#2559

Sur la page d’accueil du site des Moutons électriques, le quatrième menu se nomme « thématiques ». Nous y avons répertorié divers motifs récurrents des livres que nous publions — et au sein de ces regroupements, vous noterez peut-être le terme de « nature writing ». Trois titres seulement, trois romans, y apparaissent : Conte de la plaine et des bois, de Jean-Claude Marguerite ; Dur silence de la neige, de Christian Léourier ; et La Lisière de Bohème, de Jacques Baudou.
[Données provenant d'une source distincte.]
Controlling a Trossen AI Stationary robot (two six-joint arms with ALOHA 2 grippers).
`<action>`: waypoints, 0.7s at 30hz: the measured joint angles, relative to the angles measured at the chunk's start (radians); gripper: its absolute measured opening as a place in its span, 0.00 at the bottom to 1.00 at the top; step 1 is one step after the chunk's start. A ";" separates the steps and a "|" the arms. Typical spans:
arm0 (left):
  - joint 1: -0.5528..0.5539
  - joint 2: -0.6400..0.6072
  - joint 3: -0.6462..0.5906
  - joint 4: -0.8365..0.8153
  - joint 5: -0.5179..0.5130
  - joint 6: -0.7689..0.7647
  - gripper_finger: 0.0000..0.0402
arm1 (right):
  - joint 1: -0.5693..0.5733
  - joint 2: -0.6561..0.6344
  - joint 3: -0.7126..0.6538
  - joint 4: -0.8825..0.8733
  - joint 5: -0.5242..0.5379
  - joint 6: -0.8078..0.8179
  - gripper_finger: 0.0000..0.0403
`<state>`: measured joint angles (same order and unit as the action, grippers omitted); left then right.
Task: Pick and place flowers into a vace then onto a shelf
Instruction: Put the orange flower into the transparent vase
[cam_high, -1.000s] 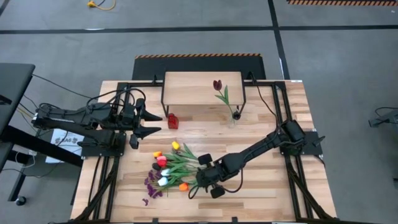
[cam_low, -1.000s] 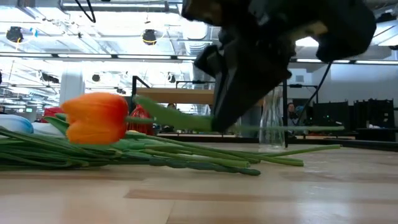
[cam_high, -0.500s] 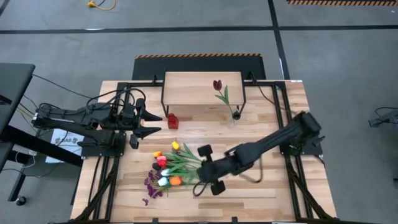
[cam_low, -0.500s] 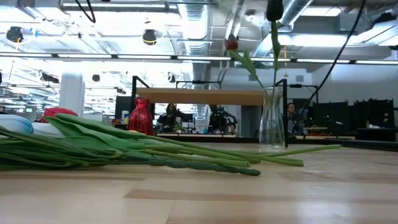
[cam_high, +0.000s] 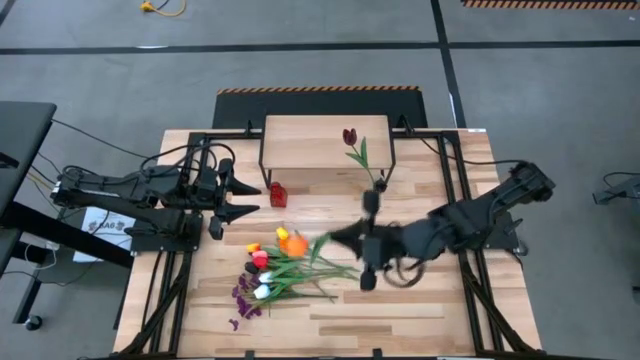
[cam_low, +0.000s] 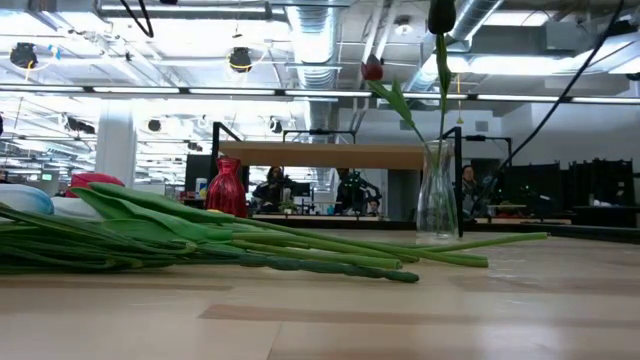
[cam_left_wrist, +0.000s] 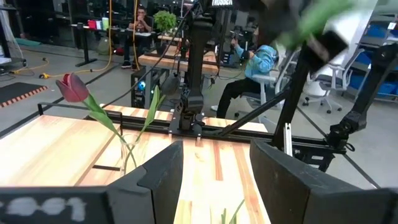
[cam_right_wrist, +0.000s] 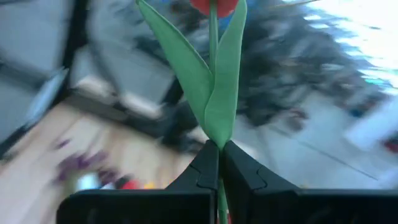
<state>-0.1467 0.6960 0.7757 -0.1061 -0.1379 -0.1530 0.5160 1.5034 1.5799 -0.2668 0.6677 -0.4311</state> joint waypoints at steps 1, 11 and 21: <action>0.000 0.000 0.000 -0.006 0.000 0.002 0.44 | -0.003 -0.012 0.000 0.029 0.032 -0.014 0.00; 0.000 0.000 0.000 -0.017 0.000 0.008 0.44 | -0.103 -0.275 -0.419 0.848 -0.013 -0.307 0.00; 0.000 0.000 0.000 -0.017 0.000 0.009 0.44 | -0.273 -0.532 -0.762 1.185 -0.074 -0.290 0.00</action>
<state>-0.1467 0.6960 0.7757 -0.1226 -0.1379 -0.1443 0.2426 0.9712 0.8177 0.9183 0.5935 -0.7206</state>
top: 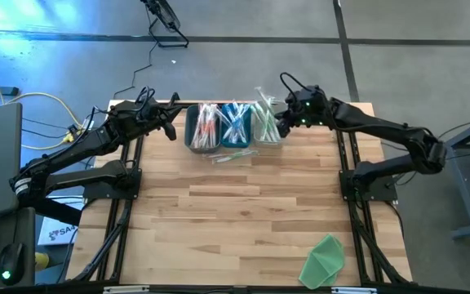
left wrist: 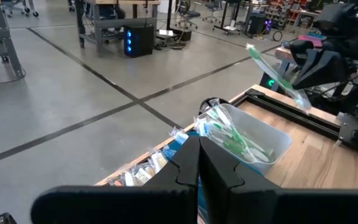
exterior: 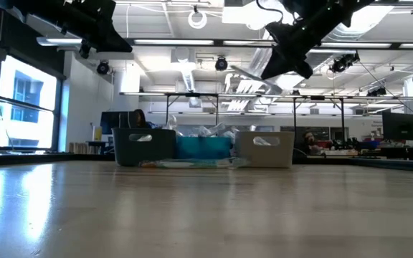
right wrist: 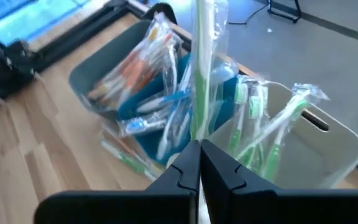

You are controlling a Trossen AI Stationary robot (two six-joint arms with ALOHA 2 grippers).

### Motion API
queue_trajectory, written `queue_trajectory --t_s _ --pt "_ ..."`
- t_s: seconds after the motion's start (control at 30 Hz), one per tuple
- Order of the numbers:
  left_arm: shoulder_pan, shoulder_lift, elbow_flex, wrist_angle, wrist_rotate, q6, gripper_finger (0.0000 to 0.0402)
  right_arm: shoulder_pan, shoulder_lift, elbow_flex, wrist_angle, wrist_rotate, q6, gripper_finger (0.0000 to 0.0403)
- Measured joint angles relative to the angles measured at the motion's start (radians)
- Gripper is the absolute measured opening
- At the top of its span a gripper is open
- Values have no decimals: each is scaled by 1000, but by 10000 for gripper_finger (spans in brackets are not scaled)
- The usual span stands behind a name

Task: Pick & Place Toothbrushes
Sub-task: Put the green toothbrush into the white bin

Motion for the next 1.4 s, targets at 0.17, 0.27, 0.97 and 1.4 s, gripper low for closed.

Mais qu’est-ce donc que le « nature writing », bon sang de bois ? Eh bien, il s’agit d’un genre littéraire à la double nationalité : dans sa version anglaise (celle que je préfère), il s’agit d’écrire sur le rapport intime entre l’homme et la nature, entre la culture et la nature, à travers aussi bien le jardinage (art anglais s’il en est) que la promenade, l’observation ou la philosophie, les espaces encore sauvages aussi bien que la campagne, mais également les franges urbaines. Dans sa version américaine, c’est véritablement la littérature des grands espaces, introspective et sensuelle, feu de bois et canyon, celle que l’éditeur Gallmeister promeut assidument. J’avoue ne goûter que fort peu celle-là, généralement d’une virilité triomphante et peu écologiste, une littérature de chasseurs plutôt que de naturalistes, un truc d’hétéros à grande gueule en chemise à carreaux, imposé par l’américanisme galopant de la branchitude française canal Colin historique. La mentalité américaine m’irrite, je préfère ô combien l’approche britannique, ouverte, contemporaine et sensible — j’ai d’ailleurs constaté avec intérêt que si une partie de ces ouvrages de réflexion / observation sur la nature sont l’œuvre de naturalistes, un certain nombre l’est également de poètes. Tout cela pour dire qu’à travers les trois romans que j’ai eu la chance de publier, j’ai déniché un petit peu d’une expression francophone du « nature writing », une approche bien à nous où un brin de fantastique permet de toucher à notre rapport avec l’environnement naturel — un fantastique à ciel ouvert (*). J’en veux pour preuve, par exemple, que le Marguerite répond presque exactement à la définition qu’esquissait du « nature writing » un journaliste du Figaro il y a quelques années : « Un homme. Un chien, peut-être. Un homme et son chien, éventuellement ! Des arbres, du ciel, de l’eau, de la neige, des cailloux. Des parties de pêche, de chasse, et beaucoup de solitude. »

Aurai-je l’occasion de publier d’autres romans relevant du « nature writing » ? On verra bien, il s‘agissait de rencontres de hasard. En attendant, je fus heureux de les saisir, ces belles occasions, et pour mon propre plaisir je reviens régulièrement à ce « nature writing » anglais que je découvris par hasard, un jour, par la grâce d’un étalage de librairie londonienne.

(*) … auquel je raccrocherai aussi Le Pays sous l’écorce de Jacques Lacarrière, cet étrange et poétique récit que je n’ai eu de cesse de chroniquer et re-chroniquer au fil des années, jusqu’à l’introduire finalement dans le Panorama illustré de la fantasy & du merveilleux.